Setting up Franchisees for Success
For a relatively small company, My Place offers franchisees a robust infrastructure of support throughout the timeline of their project, from site selection and architectural planning to FF&E sourcing to opening coordination and initial operations support from the My Place University team. Located in Aberdeen, My Place University offers ongoing training and online resources for general managers and administrators. In addition, franchisees benefit from a national sales team, marketing support ranging from collateral design to local market analytics, a property management system, a revenue management, and business intelligence service, established vendor relationships, and even a quality assurance team that visits each hotel quarterly.

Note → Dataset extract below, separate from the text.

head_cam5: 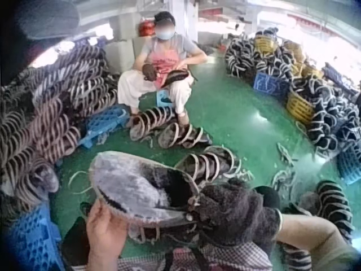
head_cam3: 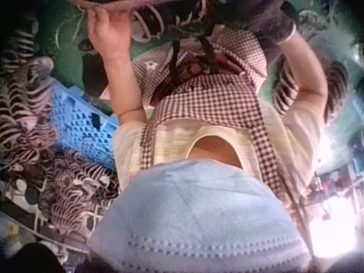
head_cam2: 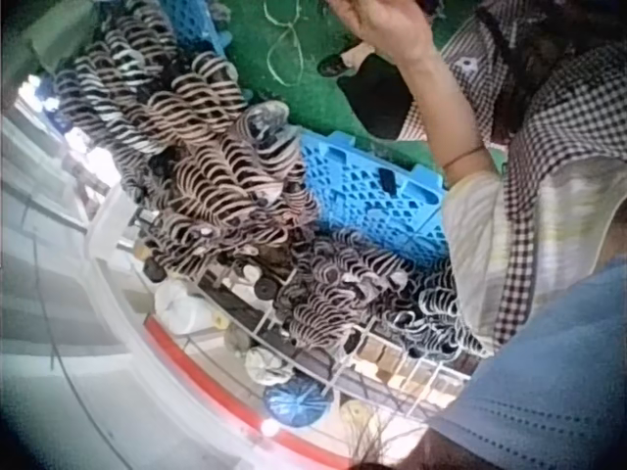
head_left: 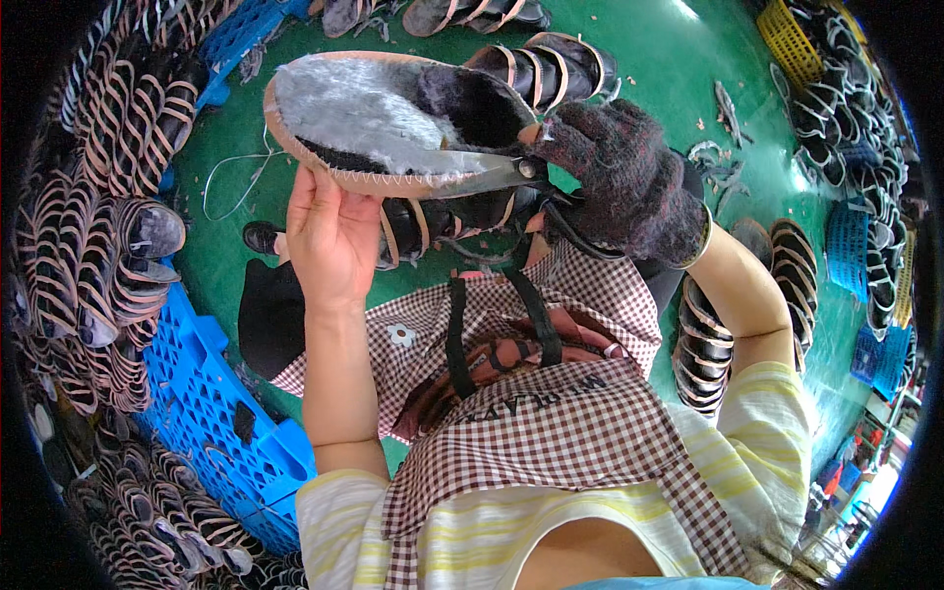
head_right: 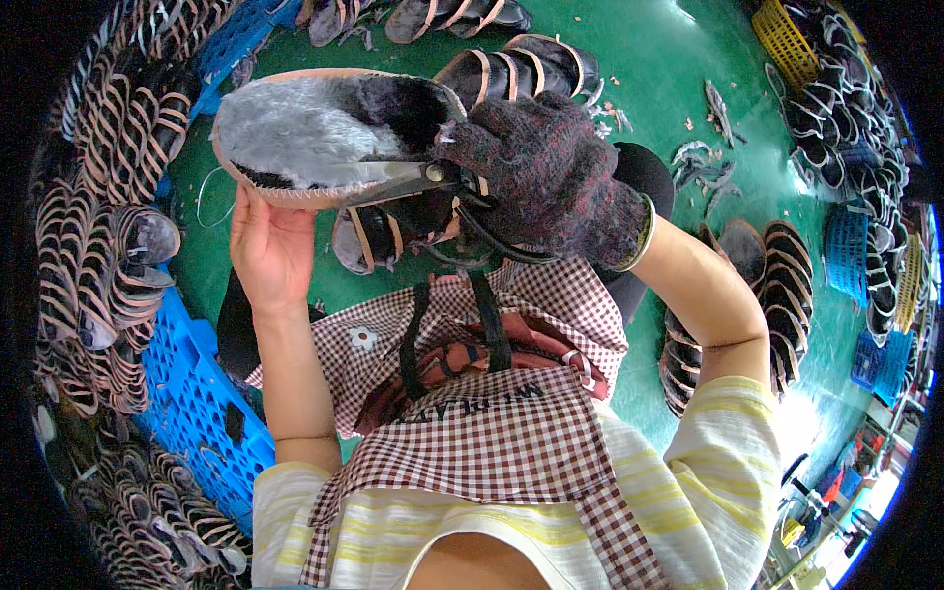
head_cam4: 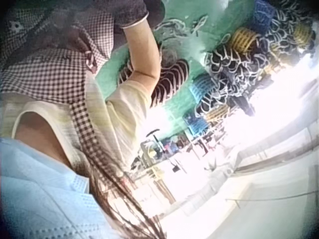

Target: Using scissors to trim excess material from the edges of shoe uppers.

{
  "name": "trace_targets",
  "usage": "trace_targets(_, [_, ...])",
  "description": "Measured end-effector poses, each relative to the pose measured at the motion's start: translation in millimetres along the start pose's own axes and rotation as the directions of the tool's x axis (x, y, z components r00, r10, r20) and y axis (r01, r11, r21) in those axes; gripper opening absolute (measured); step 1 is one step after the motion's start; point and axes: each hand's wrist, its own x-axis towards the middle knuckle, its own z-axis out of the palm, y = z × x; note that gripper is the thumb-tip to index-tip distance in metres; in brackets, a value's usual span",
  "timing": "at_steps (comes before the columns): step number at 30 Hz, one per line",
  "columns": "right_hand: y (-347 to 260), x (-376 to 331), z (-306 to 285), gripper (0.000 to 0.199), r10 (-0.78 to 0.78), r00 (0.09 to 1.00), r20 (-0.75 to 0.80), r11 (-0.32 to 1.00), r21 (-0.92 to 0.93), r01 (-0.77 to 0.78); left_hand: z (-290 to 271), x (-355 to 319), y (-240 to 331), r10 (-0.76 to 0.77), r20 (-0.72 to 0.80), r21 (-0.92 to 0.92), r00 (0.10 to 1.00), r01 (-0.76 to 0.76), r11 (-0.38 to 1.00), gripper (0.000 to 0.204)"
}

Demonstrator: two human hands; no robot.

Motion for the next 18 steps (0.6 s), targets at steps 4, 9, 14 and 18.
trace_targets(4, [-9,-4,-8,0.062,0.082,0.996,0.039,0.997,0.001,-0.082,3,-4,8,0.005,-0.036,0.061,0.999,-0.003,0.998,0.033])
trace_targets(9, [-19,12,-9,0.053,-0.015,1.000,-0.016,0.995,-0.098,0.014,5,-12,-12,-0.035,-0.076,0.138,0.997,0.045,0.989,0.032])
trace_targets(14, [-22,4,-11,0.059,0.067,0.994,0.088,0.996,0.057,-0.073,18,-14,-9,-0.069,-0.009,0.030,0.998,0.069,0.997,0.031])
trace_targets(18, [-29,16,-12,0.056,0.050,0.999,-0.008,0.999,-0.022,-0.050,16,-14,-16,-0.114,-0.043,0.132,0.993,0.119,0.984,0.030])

Of course, franchise success remains a joint effort, and My Place ensures that capable operators are representing the brand. “We interview prospective franchisees just like they interview us,” says Kline. “We want to make sure that good operators are going to take over when we’re allowing them to put our name on it. But we do have a very diverse group: construction professionals, attorneys, and doctors, for example, and we’re starting to get more big hotel developers as franchisees.” The idea is to grow the brand via steady, secure steps. “We’re not a public company, we’re a private family company, so we’re not subject to pressure to grow for the sake of shareholders on Wall Street,” Kline adds. “Our stakeholders are our franchisees. So, even as we continue to build and reach a critical mass, it’s still very important that each franchisee opens a successful outlet. That’s been the objective from the start.”
Promising Outlook
Part of what explains My Place’s resiliency during the pandemic is its specialization in the midscale extended stay segment, which still has plenty of growth potential. “The extended stay segment still only represents a little over 10 percent of the overall number of rooms in the hospitality industry,” Kline points out. “I can remember back in 2014/2015 when it represented a little under 8 percent. That’s really a small amount of growth, but I know it’s going to continue because operators and developers to want to create a balance in their portfolio with this kind of product. So, we’re very optimistic going forward.”
From the operations perspective, Myers notes, “We’ve seen really good increases in ADR from last year to this year. And even though that might level off a little bit, I think we still have room for ADR increases.” During the next two quarters, he expects several newly opened members of the My Place family will benefit from that performance.
Recent Guest Demographics
The My Place brand offers franchisees a good mix of both leisure and business clientele, and transient and extended-stay guests. The breakdown, based on data from Jan. 1 to Dec. 31, 2021, is as follows:
- Transient leisure: 31.81 percent
- Transient corporate: 15.01 percent
- Extended leisure: 15.79 percent
- Extended corporate: 37.4 percent
In terms of length of stay, 47 percent of guests stay for one to six nights; 20 percent for 7-29 nights; and 33 percent for more than 30 nights.